San Bernardino JPFA Ratings Suspended by S&P

Standard & Poor's Ratings Services has suspended its BBB long-term rating on San Bernardino Joint Powers Finance Authority, Calif.'s series 2010A, 2010B, and 2006 tax allocation bonds (TABs), reflecting a lack of timely information from the successor agency.

The agency may reinstate the rating after timely receipt and analysis of the information needed to maintain the rating.

"On July 6, 2012, we had placed the ratings on CreditWatch with negative implications, reflecting our view of the provisions of Assembly Bill 1484, which we believe could cause continued shortfalls in cash available for debt service or otherwise require the city, as successor agency, to continue to deplete its debt service reserve funds for the authority's outstanding TABs," said Standard & Poor's credit analyst Li Yang. "In addition, the CreditWatch listing reflected repeated attempts by Standard & Poor's to obtain timely information of satisfactory quality to maintain our rating on the securities in accordance with our applicable criteria and policies. To date, Standard & Poor's has not received timely information from the successor agency," added Yang.

The authority drew on its debt service reserve (DSR) funds to cover a shortfall in tax increment revenues for the 2010A and 2010B non housing TABs, which had an interest payment due on Oct. 1, 2012. The 2010A and 2010B TABs had total interest payments of $269,500 and $96,250, respectively, due on Oct. 1, 2012.

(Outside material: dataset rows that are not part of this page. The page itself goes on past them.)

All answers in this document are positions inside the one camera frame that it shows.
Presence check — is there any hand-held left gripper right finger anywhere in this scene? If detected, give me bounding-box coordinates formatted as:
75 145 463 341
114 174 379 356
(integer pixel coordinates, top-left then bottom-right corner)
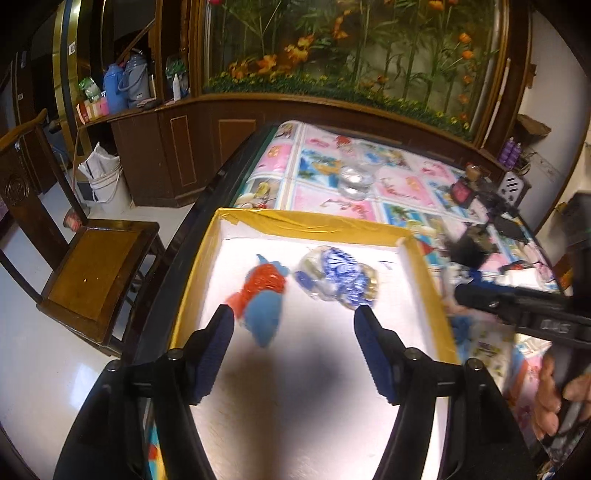
353 305 539 480

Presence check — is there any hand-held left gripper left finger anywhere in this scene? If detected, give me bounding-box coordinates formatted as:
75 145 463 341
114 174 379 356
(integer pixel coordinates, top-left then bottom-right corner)
53 305 236 480

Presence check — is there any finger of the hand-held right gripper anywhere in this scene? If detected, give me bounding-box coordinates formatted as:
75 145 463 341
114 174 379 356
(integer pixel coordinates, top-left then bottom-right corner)
455 282 591 343

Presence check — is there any blue and red fluffy cloth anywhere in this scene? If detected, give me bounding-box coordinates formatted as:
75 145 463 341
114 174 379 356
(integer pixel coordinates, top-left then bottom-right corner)
226 254 291 349

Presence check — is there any blue patterned plastic bag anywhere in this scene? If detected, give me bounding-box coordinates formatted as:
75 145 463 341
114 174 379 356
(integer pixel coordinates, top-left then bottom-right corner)
294 246 380 310

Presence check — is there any yellow taped cardboard box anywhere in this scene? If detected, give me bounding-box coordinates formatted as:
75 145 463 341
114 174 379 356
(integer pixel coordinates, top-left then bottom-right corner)
148 208 462 480

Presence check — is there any person's right hand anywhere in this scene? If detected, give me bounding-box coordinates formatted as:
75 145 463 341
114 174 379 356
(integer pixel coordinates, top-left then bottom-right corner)
532 356 591 440

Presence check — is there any black cylindrical container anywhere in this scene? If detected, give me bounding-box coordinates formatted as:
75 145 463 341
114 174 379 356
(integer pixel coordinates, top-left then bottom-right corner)
450 231 491 269

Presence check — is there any black device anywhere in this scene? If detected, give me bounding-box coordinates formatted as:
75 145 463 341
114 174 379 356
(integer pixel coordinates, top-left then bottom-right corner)
480 185 529 241

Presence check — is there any grey phone stand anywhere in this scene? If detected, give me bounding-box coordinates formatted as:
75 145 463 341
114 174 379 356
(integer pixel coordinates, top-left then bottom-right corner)
498 171 529 204

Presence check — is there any black jar with red label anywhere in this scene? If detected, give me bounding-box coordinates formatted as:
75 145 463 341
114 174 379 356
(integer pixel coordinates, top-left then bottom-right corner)
451 164 483 206

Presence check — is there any wooden chair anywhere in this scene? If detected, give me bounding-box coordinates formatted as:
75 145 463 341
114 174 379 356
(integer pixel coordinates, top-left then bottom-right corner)
0 108 160 358

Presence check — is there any clear plastic cup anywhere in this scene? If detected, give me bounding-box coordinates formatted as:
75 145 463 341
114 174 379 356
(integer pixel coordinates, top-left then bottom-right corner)
337 143 384 200

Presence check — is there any printed cartoon tablecloth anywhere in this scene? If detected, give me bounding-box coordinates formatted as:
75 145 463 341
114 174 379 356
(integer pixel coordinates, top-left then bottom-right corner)
148 121 571 480

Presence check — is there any white plastic bucket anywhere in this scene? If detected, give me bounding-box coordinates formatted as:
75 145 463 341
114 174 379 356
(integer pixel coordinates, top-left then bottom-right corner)
76 142 134 215

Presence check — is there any pink box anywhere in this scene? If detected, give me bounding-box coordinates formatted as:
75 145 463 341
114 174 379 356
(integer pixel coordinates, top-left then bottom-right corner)
76 99 109 124

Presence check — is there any grey thermos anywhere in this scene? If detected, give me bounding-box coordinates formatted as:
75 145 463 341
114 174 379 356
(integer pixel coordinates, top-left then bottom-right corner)
121 48 155 108

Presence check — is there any blue thermos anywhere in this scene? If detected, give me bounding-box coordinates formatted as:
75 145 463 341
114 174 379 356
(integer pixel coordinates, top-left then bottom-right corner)
102 64 127 114

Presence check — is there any green snack bag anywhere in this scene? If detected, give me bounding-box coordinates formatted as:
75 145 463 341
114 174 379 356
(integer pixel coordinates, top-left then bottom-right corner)
78 78 103 103

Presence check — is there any artificial flower display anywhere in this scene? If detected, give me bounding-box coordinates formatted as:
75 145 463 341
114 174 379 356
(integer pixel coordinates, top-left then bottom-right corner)
203 0 509 139

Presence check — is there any brown wall shelf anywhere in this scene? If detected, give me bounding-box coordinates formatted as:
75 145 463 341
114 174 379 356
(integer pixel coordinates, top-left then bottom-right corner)
516 113 552 139

The 2010A TABs were issued as federally taxable recovery zone economic development bonds, making them eligible to receive a 45% federal subsidy on interest payments toward repayment.

The trustee received the federal interest subsidy on Oct. 1, 2012 for the 2010A bonds. The interest payment due on the 2010A bonds on Oct. 1, 2012, net of the federal subsidy, comes to roughly $147,977.

Based on a disclosure report published Oct. 11, 2012, the authority withdrew $147,971 and $96,250 from the series 2010A and 2010B DSR funds to make each respective debt service payment on Oct. 1, 2012. The 2010A and 2010B DSR funds have $539,926 and $213,404 respectively remaining after this transfer.